Ух ты, какой ледяной тон! Я даже растерялся. Точнее, я не мог понять, что происходит. Наверное, именно о таком говорила Эсме. С этими ходячими энциклопедиями не то что девять часов, а девять минут покажутся кошмаром.
— Хорошего вечера, сударь, — сказал посыльный.
— Хорошего вечера, посыльный, — ответил я.
В этом городе, кажется, все знали, что я интересуюсь убийствами посыльных. А может, его презрительная, раздраженная гримаса была стандартной реакцией на всех любопытных, кто сует нос не в свои дела? У меня из головы не выходили слова Эсме: «Мы им противны». Я открыл и прочитал записку, принесенную посыльным.

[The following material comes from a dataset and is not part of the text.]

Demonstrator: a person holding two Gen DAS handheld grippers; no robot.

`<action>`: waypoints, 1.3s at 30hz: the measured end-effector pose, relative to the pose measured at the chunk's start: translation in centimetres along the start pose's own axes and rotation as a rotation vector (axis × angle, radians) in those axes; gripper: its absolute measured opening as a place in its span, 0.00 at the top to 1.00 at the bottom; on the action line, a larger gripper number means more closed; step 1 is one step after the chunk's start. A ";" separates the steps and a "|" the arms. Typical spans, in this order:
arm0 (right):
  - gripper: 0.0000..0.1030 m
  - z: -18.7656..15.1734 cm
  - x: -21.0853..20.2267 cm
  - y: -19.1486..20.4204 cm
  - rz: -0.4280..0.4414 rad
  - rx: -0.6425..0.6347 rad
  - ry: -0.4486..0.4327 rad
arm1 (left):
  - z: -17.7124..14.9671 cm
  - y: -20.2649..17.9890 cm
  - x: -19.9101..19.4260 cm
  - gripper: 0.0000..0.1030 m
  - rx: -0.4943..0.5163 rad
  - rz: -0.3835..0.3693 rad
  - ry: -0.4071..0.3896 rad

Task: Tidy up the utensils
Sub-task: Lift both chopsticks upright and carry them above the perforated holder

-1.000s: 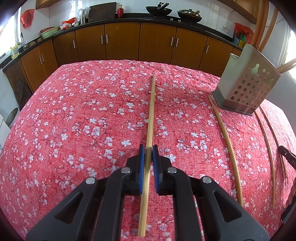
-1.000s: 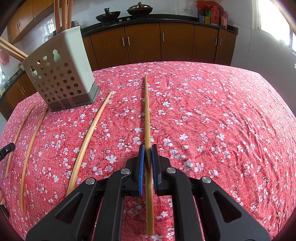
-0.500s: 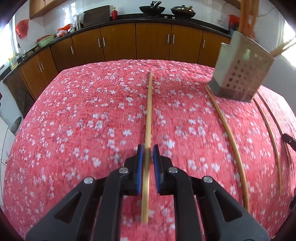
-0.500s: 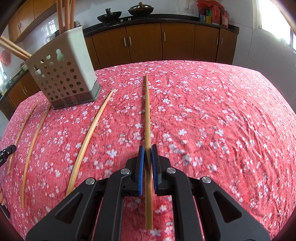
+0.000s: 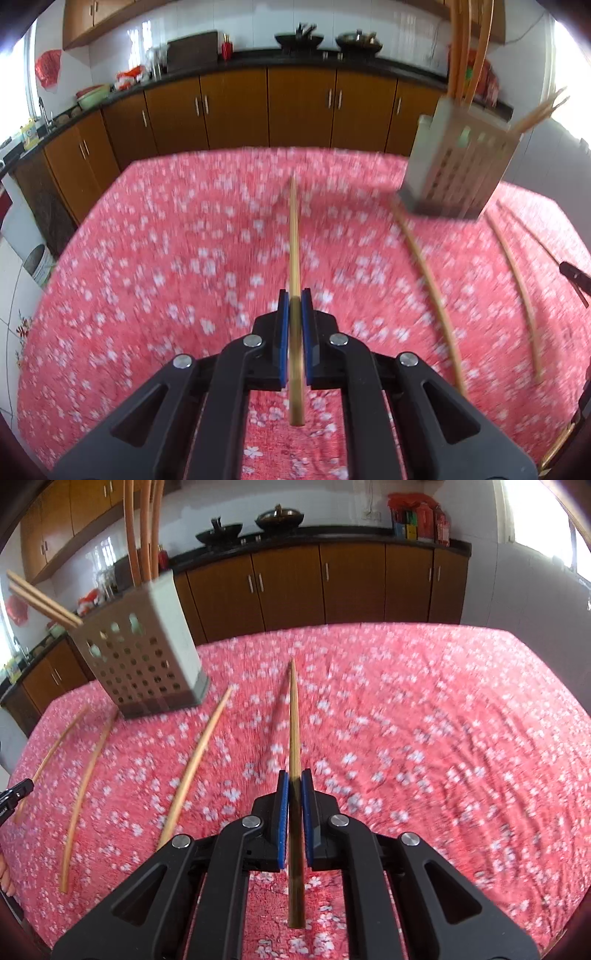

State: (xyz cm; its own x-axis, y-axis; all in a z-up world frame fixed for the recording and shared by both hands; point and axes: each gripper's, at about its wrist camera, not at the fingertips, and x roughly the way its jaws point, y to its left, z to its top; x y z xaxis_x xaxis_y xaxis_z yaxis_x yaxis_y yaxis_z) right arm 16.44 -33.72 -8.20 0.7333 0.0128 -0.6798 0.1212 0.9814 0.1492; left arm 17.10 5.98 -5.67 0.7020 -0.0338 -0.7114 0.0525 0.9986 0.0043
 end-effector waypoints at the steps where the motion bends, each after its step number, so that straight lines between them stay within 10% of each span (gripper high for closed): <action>1: 0.92 0.3 -0.7 0.0 0.000 0.001 -0.020 | 0.5 -0.1 -0.8 0.92 -0.005 -0.010 -0.025; 39: 0.93 11.9 -15.6 7.5 0.272 -0.035 -0.591 | 15.7 -7.9 -17.3 0.93 -0.070 -0.273 -0.576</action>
State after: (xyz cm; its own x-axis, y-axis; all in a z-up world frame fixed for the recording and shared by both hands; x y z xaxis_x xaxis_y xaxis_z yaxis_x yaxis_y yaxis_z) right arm 13.89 -28.88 12.02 0.9804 0.1634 -0.1096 -0.1350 0.9639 0.2295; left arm 15.68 -1.95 17.61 0.9400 -0.2839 -0.1892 0.2503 0.9507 -0.1830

Записка мсье Жакоба была написана зелеными чернилами, дрожащей старческой рукой, украшена кляксами и начиналась словами:
Дорогой друг,
Я разузнал кое-что о посыльном, убитом вчера ночью… Тотчас, но только тотчас приходите ко мне в магазин. Нам надо о многом поговорить… Сообщу вам все, что вы хотели знать! Осторожнее с посыльным, который принесет вам эту записку. Задайте ему пару вопросов, если хотите. К примеру, спросите, как пройти в Городскую библиотеку. (Я объясню вам, как). Буква П после О, но до Р. Смеетесь? Шутки в сторону! Торопитесь ко мне, пока я не закрыл магазин.
А заканчивалась подписью:
Всегда ваш, Жакоб.
Я почувствовал, что готов сойти с ума. Я чувствовал себя марионеткой в балагане Жакоба. То он присылает посетителей, зная, что со мной происходит и будет происходить. То он специально начинает говорить на те темы, которые не дают мне покоя, и предлагает выход из них. Если я сейчас занялся этими дурацкими убийствами, вместо того, чтобы сидеть и читать свою книжку о дрессировщике лошадей, то это все из-за него, Жакоба. Кипя от ярости при этой мысли, я пронесся по улицам, как реактивный самолет, и очутился перед магазинчиком Жакоба с дверью ярко-зеленого, как голова селезня, цвета. На двери все так же красовалось: «Moi aussi».